Figure 2.

Overview of the differential expression of genes between lung tissue samples from patients with IPF and healthy controls. A. Two-dimensional principal component analysis of the RNASeq transcriptome dataset for lung tissue samples in this study reveals a clear separation of the samples from healthy controls (HC) and samples from patients with IPF. The separation of IPF samples from macroscopically normal-appearing (IPFn) and scarred (IPFs) areas is less pronounced, with some overlap present.
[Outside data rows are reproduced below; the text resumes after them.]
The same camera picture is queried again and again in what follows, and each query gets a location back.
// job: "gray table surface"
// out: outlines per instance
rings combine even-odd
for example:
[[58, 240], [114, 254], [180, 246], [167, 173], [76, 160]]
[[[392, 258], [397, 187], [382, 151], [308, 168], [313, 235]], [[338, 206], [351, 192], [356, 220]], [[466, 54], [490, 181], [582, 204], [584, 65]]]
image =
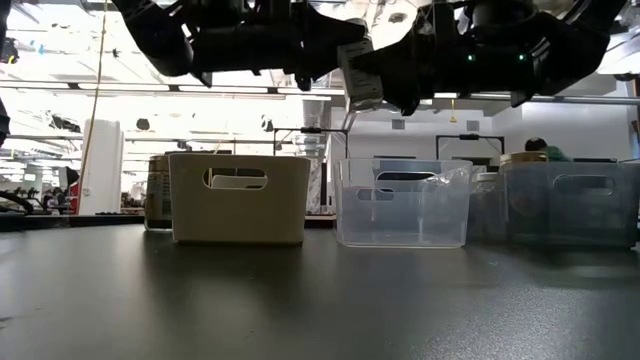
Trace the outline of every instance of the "gray table surface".
[[638, 359], [638, 254], [0, 234], [0, 359]]

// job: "beige storage bin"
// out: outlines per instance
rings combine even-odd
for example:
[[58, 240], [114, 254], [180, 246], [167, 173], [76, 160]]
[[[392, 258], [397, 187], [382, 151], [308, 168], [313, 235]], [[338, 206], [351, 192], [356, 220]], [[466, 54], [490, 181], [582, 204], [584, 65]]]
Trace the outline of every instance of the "beige storage bin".
[[[173, 239], [296, 244], [304, 239], [309, 160], [295, 157], [169, 156]], [[205, 182], [209, 169], [214, 175]], [[240, 176], [229, 176], [234, 172]], [[243, 176], [243, 171], [264, 177]]]

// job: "person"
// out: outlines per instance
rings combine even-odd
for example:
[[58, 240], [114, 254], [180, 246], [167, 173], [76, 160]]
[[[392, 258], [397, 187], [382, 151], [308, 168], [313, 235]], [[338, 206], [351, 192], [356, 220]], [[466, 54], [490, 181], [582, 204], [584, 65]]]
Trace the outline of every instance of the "person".
[[524, 145], [525, 151], [541, 151], [547, 154], [549, 161], [571, 161], [557, 146], [547, 145], [541, 138], [531, 138]]

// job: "fluorescent light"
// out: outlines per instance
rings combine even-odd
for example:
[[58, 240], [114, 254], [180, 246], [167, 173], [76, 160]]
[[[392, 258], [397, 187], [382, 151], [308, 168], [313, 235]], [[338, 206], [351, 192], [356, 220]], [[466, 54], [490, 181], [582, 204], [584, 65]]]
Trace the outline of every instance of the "fluorescent light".
[[331, 101], [331, 96], [287, 95], [287, 100]]
[[[83, 90], [95, 90], [98, 84], [78, 84]], [[114, 91], [169, 91], [169, 86], [160, 84], [100, 84], [100, 90]]]
[[330, 88], [314, 88], [311, 91], [302, 91], [298, 88], [278, 88], [280, 94], [291, 95], [344, 95], [342, 89], [330, 89]]
[[435, 93], [433, 95], [434, 99], [457, 99], [458, 94], [456, 93]]
[[266, 94], [269, 90], [265, 87], [246, 87], [246, 86], [180, 86], [180, 91], [186, 92], [216, 92], [231, 94]]
[[68, 89], [69, 85], [62, 82], [0, 81], [0, 87], [12, 89]]

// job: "dark countertop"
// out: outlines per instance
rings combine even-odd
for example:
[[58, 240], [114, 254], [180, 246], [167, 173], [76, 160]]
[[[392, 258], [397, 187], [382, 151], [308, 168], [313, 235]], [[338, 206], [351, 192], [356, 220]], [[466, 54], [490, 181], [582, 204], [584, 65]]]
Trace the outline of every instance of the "dark countertop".
[[0, 359], [638, 359], [638, 254], [0, 234]]

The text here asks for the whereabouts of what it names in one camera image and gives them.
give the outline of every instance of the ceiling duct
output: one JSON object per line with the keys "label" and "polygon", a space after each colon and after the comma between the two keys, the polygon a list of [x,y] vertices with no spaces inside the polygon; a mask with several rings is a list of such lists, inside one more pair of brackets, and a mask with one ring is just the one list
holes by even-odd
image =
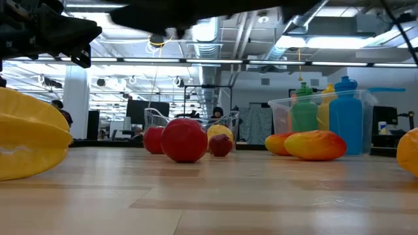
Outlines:
{"label": "ceiling duct", "polygon": [[[192,37],[195,42],[204,42],[202,44],[196,43],[195,55],[199,59],[215,59],[219,58],[219,45],[210,44],[215,42],[219,36],[219,18],[209,18],[199,20],[198,24],[192,28]],[[199,68],[199,76],[201,85],[219,85],[221,68],[220,67],[201,67]],[[211,112],[214,107],[213,90],[202,89],[204,104],[207,111]]]}
{"label": "ceiling duct", "polygon": [[[328,3],[329,0],[322,0],[315,6],[313,6],[308,12],[302,16],[295,16],[284,29],[283,34],[289,31],[300,31],[301,33],[307,32],[308,24],[315,18],[318,12]],[[288,48],[278,46],[278,43],[275,43],[273,47],[268,51],[267,54],[263,57],[263,60],[277,61],[280,57],[286,52]],[[260,72],[270,72],[271,70],[276,70],[272,66],[262,66],[260,67]]]}

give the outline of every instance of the clear plastic bin
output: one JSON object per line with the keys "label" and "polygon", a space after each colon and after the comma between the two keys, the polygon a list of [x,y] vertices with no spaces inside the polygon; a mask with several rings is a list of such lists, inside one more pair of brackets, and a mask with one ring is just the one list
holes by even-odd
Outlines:
{"label": "clear plastic bin", "polygon": [[[318,123],[317,127],[314,125],[308,125],[308,123],[292,123],[297,121],[295,118],[292,118],[291,112],[292,106],[296,105],[299,102],[310,102],[316,104],[318,107],[325,101],[332,102],[337,96],[340,95],[352,95],[353,98],[358,99],[361,102],[362,106],[362,121],[361,121],[361,143],[362,143],[362,153],[370,153],[370,148],[372,145],[372,120],[373,120],[373,106],[377,104],[378,100],[369,92],[368,90],[354,90],[354,91],[342,91],[336,93],[327,93],[327,94],[318,94],[318,95],[306,95],[297,98],[288,98],[288,99],[278,99],[269,101],[268,105],[272,108],[273,111],[273,122],[274,122],[274,132],[276,134],[286,133],[286,132],[300,132],[301,129],[307,128],[309,126],[311,129],[306,129],[305,131],[314,131],[315,129],[324,129],[324,123],[328,120],[321,118],[321,115],[318,115],[318,109],[306,109],[304,115],[316,117],[316,122]],[[299,119],[299,122],[306,121],[305,119]],[[340,128],[345,123],[338,123],[338,128]]]}
{"label": "clear plastic bin", "polygon": [[[163,116],[155,108],[146,108],[144,115],[145,115],[145,127],[144,127],[145,131],[150,127],[165,127],[167,126],[167,124],[169,124],[171,120],[176,119],[175,117]],[[229,130],[231,130],[233,134],[234,141],[233,141],[232,151],[235,151],[236,141],[238,139],[239,111],[227,112],[220,119],[210,119],[210,118],[191,118],[191,119],[198,121],[205,130],[208,130],[213,125],[223,125],[227,127]]]}

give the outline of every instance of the ceiling
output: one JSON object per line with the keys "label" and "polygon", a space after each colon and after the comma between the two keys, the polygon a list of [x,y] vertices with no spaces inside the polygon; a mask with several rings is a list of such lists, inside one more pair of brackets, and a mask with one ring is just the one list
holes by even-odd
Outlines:
{"label": "ceiling", "polygon": [[[418,12],[416,0],[387,0],[395,12]],[[356,24],[357,33],[359,31],[374,30],[381,32],[390,31],[390,20],[381,11],[378,1],[354,1],[354,0],[330,0],[322,8],[316,17],[309,24],[308,33],[321,33],[321,36],[334,35],[336,33],[346,33],[348,27]],[[230,19],[219,19],[217,37],[212,42],[197,42],[195,30],[189,30],[183,39],[175,37],[175,30],[168,29],[169,37],[165,38],[162,48],[154,48],[150,45],[150,34],[120,27],[111,22],[109,15],[104,13],[112,5],[102,7],[97,2],[89,1],[67,1],[66,14],[68,16],[84,18],[96,21],[103,28],[103,33],[91,43],[92,57],[164,57],[164,58],[194,58],[202,57],[198,55],[197,48],[211,48],[216,50],[216,57],[220,59],[248,58],[253,56],[262,58],[281,38],[286,25],[280,21],[279,8],[269,8],[256,13],[236,14]],[[262,22],[261,16],[267,16],[268,21]],[[376,25],[367,25],[367,22],[375,22]],[[240,35],[240,25],[243,25],[243,31]],[[385,46],[378,44],[369,48],[357,49],[330,49],[330,48],[308,48],[303,47],[286,48],[281,59],[287,60],[308,60],[308,61],[382,61],[382,62],[401,62],[410,58],[405,48],[397,46]],[[8,86],[13,89],[24,90],[26,93],[44,101],[52,99],[61,99],[63,90],[46,87],[42,84],[44,78],[53,79],[65,85],[65,67],[71,62],[58,63],[48,62],[37,63],[6,61],[4,70],[1,74],[8,80]],[[205,78],[207,68],[201,67],[167,67],[167,66],[149,66],[149,65],[122,65],[121,63],[109,63],[106,65],[92,65],[87,69],[91,78],[90,108],[100,109],[102,118],[120,119],[125,115],[126,99],[119,94],[115,86],[98,86],[98,79],[113,80],[120,83],[125,80],[124,91],[133,93],[134,99],[145,101],[165,101],[173,103],[171,115],[183,112],[183,92],[184,89],[178,87],[178,79],[188,85],[201,85],[206,83]],[[237,71],[231,66],[222,66],[214,68],[219,71],[212,80],[219,85],[228,85],[231,75]],[[316,78],[325,78],[333,73],[336,68],[328,67],[304,67],[304,76]],[[260,75],[259,72],[246,71],[241,68],[239,75],[234,83],[235,89],[289,89],[298,86],[297,78],[299,67],[280,67],[274,72]],[[268,87],[261,85],[260,81],[254,80],[254,77],[270,78],[275,76],[285,76],[290,78],[285,83],[271,82]],[[195,89],[190,93],[190,99],[187,101],[186,112],[197,109],[205,115],[205,111],[211,113],[213,105],[217,101],[216,90]]]}

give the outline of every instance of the orange mango
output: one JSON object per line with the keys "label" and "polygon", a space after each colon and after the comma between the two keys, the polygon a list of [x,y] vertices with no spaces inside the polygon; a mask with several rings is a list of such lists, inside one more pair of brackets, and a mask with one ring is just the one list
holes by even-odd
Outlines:
{"label": "orange mango", "polygon": [[285,149],[285,140],[292,134],[294,133],[272,134],[266,138],[264,144],[271,153],[280,156],[290,156],[291,154]]}
{"label": "orange mango", "polygon": [[347,151],[344,140],[332,131],[292,134],[284,146],[291,155],[307,161],[330,161],[343,156]]}
{"label": "orange mango", "polygon": [[398,164],[418,177],[418,128],[408,131],[400,140],[396,153]]}

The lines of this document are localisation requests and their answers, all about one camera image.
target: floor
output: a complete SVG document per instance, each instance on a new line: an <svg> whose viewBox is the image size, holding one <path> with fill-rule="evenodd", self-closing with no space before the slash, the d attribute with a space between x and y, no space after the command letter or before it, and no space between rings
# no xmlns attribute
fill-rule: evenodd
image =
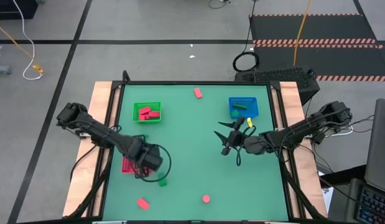
<svg viewBox="0 0 385 224"><path fill-rule="evenodd" d="M359 2L377 39L385 40L385 0ZM259 0L255 13L304 13L307 3ZM90 10L85 23L79 24L85 6ZM41 80L23 79L29 59L16 46L0 44L0 65L13 69L11 75L0 75L0 223L62 216L78 149L78 139L55 126L55 116L66 103L88 105L94 82L119 80L124 69L133 80L233 80L232 61L244 48L252 6L251 0L231 1L216 10L207 6L207 0L48 0L40 5L35 18L26 22L26 32L31 39L42 40L36 45L45 70ZM310 13L357 13L357 9L353 0L313 0ZM20 21L0 21L0 25L14 38L25 39ZM84 41L76 46L72 45L75 37L127 41ZM239 65L252 63L243 58ZM29 70L27 75L35 74ZM377 98L385 98L385 82L319 85L308 113L339 100L359 120L373 114ZM362 123L356 129L370 126ZM361 165L369 137L370 133L354 133L327 138L317 151L335 171ZM35 171L24 180L28 166L34 167L31 158ZM344 198L336 193L333 198L330 217L340 220Z"/></svg>

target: green tabletop
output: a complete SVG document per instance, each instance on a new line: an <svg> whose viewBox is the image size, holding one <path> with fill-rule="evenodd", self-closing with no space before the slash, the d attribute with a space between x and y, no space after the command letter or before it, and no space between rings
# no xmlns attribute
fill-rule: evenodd
<svg viewBox="0 0 385 224"><path fill-rule="evenodd" d="M197 99L193 89L203 97ZM259 116L252 119L256 134L273 130L266 86L239 85L126 85L119 125L122 134L148 134L147 142L164 146L172 157L167 186L122 174L122 155L115 149L105 199L103 220L287 220L287 209L279 169L273 154L255 156L236 151L222 156L220 139L230 128L218 121L232 122L228 98L257 98ZM133 103L162 102L162 120L157 124L132 121ZM165 172L169 160L159 172ZM153 173L149 179L156 179ZM209 195L210 203L202 197ZM137 200L150 207L143 210Z"/></svg>

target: black table border
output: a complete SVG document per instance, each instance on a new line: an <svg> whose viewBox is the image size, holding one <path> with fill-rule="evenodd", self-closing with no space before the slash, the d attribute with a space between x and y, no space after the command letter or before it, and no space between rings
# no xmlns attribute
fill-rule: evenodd
<svg viewBox="0 0 385 224"><path fill-rule="evenodd" d="M264 85L267 88L268 100L269 100L269 104L270 104L270 111L271 111L271 117L272 117L272 125L273 125L274 129L278 128L277 118L276 118L276 113L275 113L275 107L274 107L274 99L273 99L272 91L271 91L272 86L270 85L269 82L246 83L246 82L224 82L224 81L201 81L201 82L200 81L127 81L127 80L113 81L111 93L109 95L107 114L105 117L105 125L109 124L109 118L111 116L112 107L113 107L113 103L114 103L114 95L115 95L116 89L118 87L120 87L120 92L119 92L118 106L116 108L116 116L115 116L114 125L117 126L119 124L120 111L121 111L123 95L124 95L124 90L126 88L126 85L246 85L246 86L252 86L252 85L263 86ZM275 90L276 90L277 97L278 97L278 104L279 104L282 124L283 124L283 127L287 127L285 109L284 109L284 104L282 101L282 94L281 94L281 91L279 89L275 88ZM109 149L109 156L113 156L113 151L114 151L113 148ZM93 183L95 183L96 179L98 179L98 177L99 177L102 162L103 162L103 154L104 154L104 149L100 149L98 160L97 160L97 166L96 166L96 170L95 170L95 179L94 179ZM290 170L292 171L292 176L295 180L298 180L297 168L295 165L295 159L294 159L293 153L289 152L288 157L290 158L290 161L291 161ZM282 185L283 185L284 193L285 193L285 204L286 204L288 219L290 220L291 218L294 218L294 214L293 214L293 209L292 209L292 201L290 198L289 184L286 181L285 172L282 171L281 164L279 164L279 166L280 166L280 172L281 172L281 177L282 177ZM108 174L108 178L104 182L103 194L102 194L101 202L100 202L100 211L99 211L98 216L101 218L103 216L103 211L104 211L104 206L105 206L105 198L106 198L106 191L108 189L109 174ZM303 205L299 199L297 199L297 202L298 202L298 206L299 206L298 209L299 209L300 217L305 218L304 207L303 207ZM92 217L92 211L94 209L94 205L95 205L95 200L93 199L92 202L90 203L89 207L88 207L88 213L87 213L88 217ZM130 223L130 222L136 222L136 223L137 222L144 222L145 223L147 221L132 221L132 220L128 221L128 223Z"/></svg>

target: wooden frame
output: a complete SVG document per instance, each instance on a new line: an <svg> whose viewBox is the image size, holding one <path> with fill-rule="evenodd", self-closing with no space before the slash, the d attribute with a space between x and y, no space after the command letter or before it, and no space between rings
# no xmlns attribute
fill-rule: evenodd
<svg viewBox="0 0 385 224"><path fill-rule="evenodd" d="M111 92L112 82L96 82L91 96L89 114L94 117L99 122L104 123L106 109L108 107L109 94ZM119 88L115 90L114 103L111 113L111 119L109 125L114 124L116 107L119 98ZM299 91L297 85L294 82L281 82L281 94L283 99L283 106L285 110L286 120L288 125L292 125L304 119L304 112L302 105L300 103ZM274 99L274 107L276 112L277 124L278 127L283 127L280 104L277 100L277 92L272 90L272 95ZM304 140L302 145L311 149L310 142ZM81 140L77 159L84 155L93 144L90 139ZM108 151L105 151L104 158L108 156ZM315 208L325 217L327 217L327 211L325 207L325 202L322 197L322 190L320 187L320 182L317 174L317 167L315 164L315 159L313 153L309 152L308 149L304 147L298 147L294 151L295 163L297 168L297 174L299 177L300 188L308 197L310 202L315 206ZM80 202L85 198L88 191L91 189L91 184L93 183L94 172L96 168L96 162L98 158L98 150L93 151L86 159L80 162L79 166L75 169L73 173L73 179L70 184L68 191L67 201L65 203L65 208L63 210L63 216L71 214ZM295 218L299 218L299 211L297 206L297 199L294 194L294 191L289 186L290 197L292 199L292 208ZM93 215L99 215L101 196L103 193L102 187L99 189L96 200Z"/></svg>

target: black computer
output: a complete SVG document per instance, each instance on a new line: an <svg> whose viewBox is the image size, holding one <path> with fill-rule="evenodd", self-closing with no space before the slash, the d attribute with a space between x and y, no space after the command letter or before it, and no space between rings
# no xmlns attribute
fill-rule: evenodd
<svg viewBox="0 0 385 224"><path fill-rule="evenodd" d="M353 179L346 222L385 224L385 99L378 99L374 111L371 140L364 181Z"/></svg>

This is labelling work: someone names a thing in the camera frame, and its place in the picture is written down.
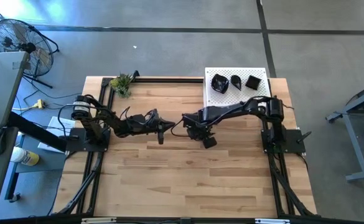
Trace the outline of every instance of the butcher block tabletop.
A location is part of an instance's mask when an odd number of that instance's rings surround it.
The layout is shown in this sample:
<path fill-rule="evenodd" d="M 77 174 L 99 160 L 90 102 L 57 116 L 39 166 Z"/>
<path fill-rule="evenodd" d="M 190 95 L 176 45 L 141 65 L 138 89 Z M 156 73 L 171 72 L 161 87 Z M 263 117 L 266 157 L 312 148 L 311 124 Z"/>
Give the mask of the butcher block tabletop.
<path fill-rule="evenodd" d="M 87 77 L 83 94 L 98 99 L 103 77 Z M 270 78 L 271 92 L 291 106 L 287 80 Z M 114 97 L 112 110 L 128 116 L 157 108 L 160 117 L 178 122 L 182 113 L 203 108 L 202 83 L 132 83 L 128 99 Z M 104 102 L 107 102 L 109 88 Z M 284 108 L 283 124 L 295 129 L 294 111 Z M 190 138 L 156 134 L 117 138 L 111 135 L 103 159 L 95 216 L 111 217 L 277 217 L 268 157 L 261 143 L 261 121 L 255 116 L 223 120 L 214 126 L 218 144 L 205 149 Z M 186 135 L 180 123 L 174 132 Z M 82 182 L 86 152 L 66 160 L 54 212 L 72 199 Z M 291 188 L 316 212 L 304 161 L 286 154 Z M 284 211 L 285 193 L 280 187 Z M 88 189 L 85 208 L 90 199 Z"/>

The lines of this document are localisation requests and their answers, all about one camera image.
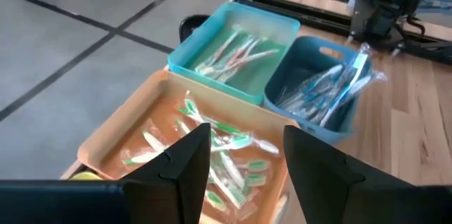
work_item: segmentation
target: green toothbrush
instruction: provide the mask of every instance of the green toothbrush
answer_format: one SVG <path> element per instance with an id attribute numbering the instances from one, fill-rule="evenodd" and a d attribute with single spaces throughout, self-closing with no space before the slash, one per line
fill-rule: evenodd
<path id="1" fill-rule="evenodd" d="M 124 164 L 126 165 L 132 165 L 132 164 L 144 164 L 150 162 L 153 158 L 159 156 L 161 152 L 154 152 L 154 153 L 144 153 L 142 155 L 138 155 L 136 157 L 130 158 L 126 161 L 124 161 Z"/>
<path id="2" fill-rule="evenodd" d="M 149 145 L 154 148 L 157 152 L 163 152 L 167 147 L 164 146 L 158 139 L 156 139 L 151 133 L 147 132 L 146 130 L 142 130 L 143 138 L 146 140 L 146 142 L 149 143 Z"/>
<path id="3" fill-rule="evenodd" d="M 245 177 L 245 180 L 248 187 L 260 187 L 267 183 L 267 177 L 258 174 L 249 174 Z"/>
<path id="4" fill-rule="evenodd" d="M 268 169 L 270 163 L 266 160 L 252 160 L 246 164 L 237 165 L 238 168 L 248 170 L 250 172 L 263 172 Z"/>
<path id="5" fill-rule="evenodd" d="M 246 148 L 253 144 L 253 139 L 247 135 L 235 136 L 230 143 L 223 146 L 212 146 L 211 152 L 227 151 L 227 150 L 239 150 Z"/>
<path id="6" fill-rule="evenodd" d="M 236 129 L 230 125 L 222 124 L 220 122 L 215 121 L 214 119 L 203 116 L 199 112 L 199 109 L 193 100 L 186 98 L 184 100 L 184 104 L 185 104 L 185 107 L 178 108 L 179 112 L 192 118 L 196 122 L 199 122 L 199 123 L 210 122 L 212 127 L 219 129 L 221 131 L 227 132 L 229 134 L 240 134 L 241 133 L 238 129 Z"/>
<path id="7" fill-rule="evenodd" d="M 242 191 L 231 182 L 228 182 L 227 184 L 223 183 L 212 167 L 209 169 L 209 175 L 236 208 L 240 209 L 246 203 L 246 197 L 243 195 Z"/>
<path id="8" fill-rule="evenodd" d="M 240 174 L 239 169 L 234 164 L 234 161 L 231 157 L 225 152 L 220 152 L 221 162 L 226 167 L 226 171 L 230 174 L 234 182 L 239 186 L 240 189 L 243 189 L 245 186 L 245 179 L 242 174 Z"/>
<path id="9" fill-rule="evenodd" d="M 206 190 L 206 200 L 213 208 L 221 212 L 227 211 L 225 202 L 215 192 Z"/>

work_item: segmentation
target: plastic packaging
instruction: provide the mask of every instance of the plastic packaging
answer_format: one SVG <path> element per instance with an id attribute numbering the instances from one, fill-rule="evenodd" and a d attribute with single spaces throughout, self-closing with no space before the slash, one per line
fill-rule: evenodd
<path id="1" fill-rule="evenodd" d="M 312 76 L 290 93 L 284 90 L 277 106 L 302 119 L 325 126 L 341 105 L 357 96 L 372 81 L 386 79 L 380 72 L 363 73 L 372 53 L 369 45 L 363 44 L 348 63 Z"/>
<path id="2" fill-rule="evenodd" d="M 197 124 L 210 122 L 214 129 L 230 134 L 229 136 L 216 137 L 218 142 L 226 142 L 226 144 L 212 144 L 212 151 L 239 150 L 249 146 L 256 146 L 267 153 L 276 156 L 280 155 L 278 147 L 274 146 L 272 143 L 261 140 L 250 132 L 242 132 L 229 124 L 223 124 L 210 117 L 202 115 L 199 112 L 194 99 L 190 96 L 190 92 L 186 93 L 184 103 L 180 104 L 177 107 L 177 110 L 179 110 L 182 114 L 185 114 L 187 117 L 192 118 Z"/>
<path id="3" fill-rule="evenodd" d="M 146 120 L 144 123 L 141 129 L 141 136 L 146 146 L 134 152 L 129 149 L 124 149 L 121 152 L 123 164 L 127 166 L 127 170 L 135 170 L 142 164 L 159 156 L 159 154 L 170 146 L 151 119 Z"/>
<path id="4" fill-rule="evenodd" d="M 232 34 L 224 43 L 206 60 L 196 65 L 194 71 L 202 76 L 209 77 L 221 83 L 227 83 L 237 72 L 247 64 L 262 60 L 272 54 L 277 54 L 279 49 L 269 49 L 255 52 L 256 47 L 267 41 L 266 37 L 260 38 L 250 35 L 239 25 L 232 27 Z M 234 46 L 231 52 L 226 53 L 226 49 Z"/>
<path id="5" fill-rule="evenodd" d="M 190 92 L 178 102 L 180 116 L 173 117 L 174 129 L 184 136 L 203 122 L 212 124 L 210 171 L 205 202 L 227 223 L 245 220 L 258 210 L 254 199 L 272 179 L 271 163 L 265 158 L 236 158 L 234 152 L 245 148 L 278 157 L 280 150 L 251 132 L 242 132 L 229 124 L 201 114 Z"/>

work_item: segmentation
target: plastic bin
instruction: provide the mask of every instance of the plastic bin
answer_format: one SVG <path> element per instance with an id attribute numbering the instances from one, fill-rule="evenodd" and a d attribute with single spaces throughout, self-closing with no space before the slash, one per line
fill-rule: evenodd
<path id="1" fill-rule="evenodd" d="M 339 108 L 325 127 L 308 122 L 290 112 L 280 109 L 274 104 L 283 86 L 287 86 L 287 90 L 291 90 L 315 73 L 325 71 L 341 62 L 340 59 L 323 54 L 321 49 L 331 49 L 340 52 L 345 61 L 351 60 L 354 54 L 356 54 L 356 51 L 353 49 L 317 37 L 299 37 L 295 40 L 266 86 L 265 106 L 278 114 L 297 121 L 302 129 L 315 135 L 322 141 L 334 144 L 340 139 L 352 134 L 350 127 L 356 112 L 358 98 L 351 100 L 348 104 Z M 371 62 L 368 61 L 363 72 L 369 71 L 370 69 Z"/>
<path id="2" fill-rule="evenodd" d="M 224 84 L 194 72 L 194 67 L 218 50 L 230 36 L 233 25 L 240 25 L 248 33 L 267 37 L 262 48 L 280 51 L 264 61 L 245 66 Z M 299 22 L 234 2 L 223 4 L 200 28 L 196 29 L 168 57 L 169 69 L 211 88 L 244 101 L 260 105 L 265 86 L 278 67 L 299 30 Z"/>

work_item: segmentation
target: orange tray
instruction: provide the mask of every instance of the orange tray
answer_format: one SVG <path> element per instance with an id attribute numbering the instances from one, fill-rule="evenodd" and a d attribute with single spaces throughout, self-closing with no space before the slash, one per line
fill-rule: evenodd
<path id="1" fill-rule="evenodd" d="M 190 90 L 201 114 L 219 122 L 230 124 L 241 131 L 251 131 L 257 137 L 270 141 L 283 152 L 283 129 L 285 125 L 297 126 L 297 123 L 272 113 L 259 106 L 249 104 L 212 88 L 208 88 L 169 71 L 158 71 L 145 83 L 78 149 L 78 159 L 101 177 L 119 179 L 132 170 L 123 164 L 124 149 L 138 150 L 147 147 L 141 130 L 151 118 L 161 134 L 169 143 L 180 136 L 172 123 L 176 116 L 183 117 L 176 107 L 182 103 L 186 92 Z M 196 124 L 185 117 L 190 128 Z M 287 179 L 287 167 L 284 156 L 272 158 L 257 148 L 245 148 L 234 151 L 233 157 L 265 158 L 272 163 L 273 176 L 270 182 L 261 188 L 253 199 L 258 213 L 241 223 L 271 223 L 281 191 Z M 203 206 L 202 220 L 208 217 L 220 220 L 208 204 Z"/>

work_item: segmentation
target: yellow object
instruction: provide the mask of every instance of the yellow object
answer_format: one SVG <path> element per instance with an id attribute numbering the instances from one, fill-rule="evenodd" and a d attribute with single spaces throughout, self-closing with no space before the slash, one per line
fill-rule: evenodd
<path id="1" fill-rule="evenodd" d="M 69 178 L 70 180 L 94 180 L 94 179 L 102 179 L 99 176 L 91 173 L 91 172 L 79 172 L 73 177 Z"/>
Data ellipses for sample groups are plotted assuming a t-distribution at the confidence level 0.90 B. Unsupervised clustering of log2-transformed normalized counts (see Supplementary Dataset 1 for numerical values), using Spearman rank correlation with average linkage, of tissue samples based on 2,099 differentially expressed genes (see text for selection criteria). The genes themselves were also clustered using the same procedure. Note the varying extent of overlap between the sample groups (HC, IPFn, and IPFs highlighted with colored bars above the sample labels) and the clusters: the HC samples clustered separately from the IPF samples, whereas some of the IPFs samples clustered together with the IPFn. C-F. Volcano plots [−log10(padj) vs log2(Fold Difference)] of genes in the HC vs IPFn (C), HC vs IPFs (D), HS vs IPF combined (E), and IPFn vs IPFs (F) comparisons. The total numbers of genes meeting the selection criteria for elevated (purple) or reduced (orange) expression are indicated in each panel. See Supplementary Tables 3-6 for numerical values of RNASeq counts for differentially expressed genes in each of these of these comparisons.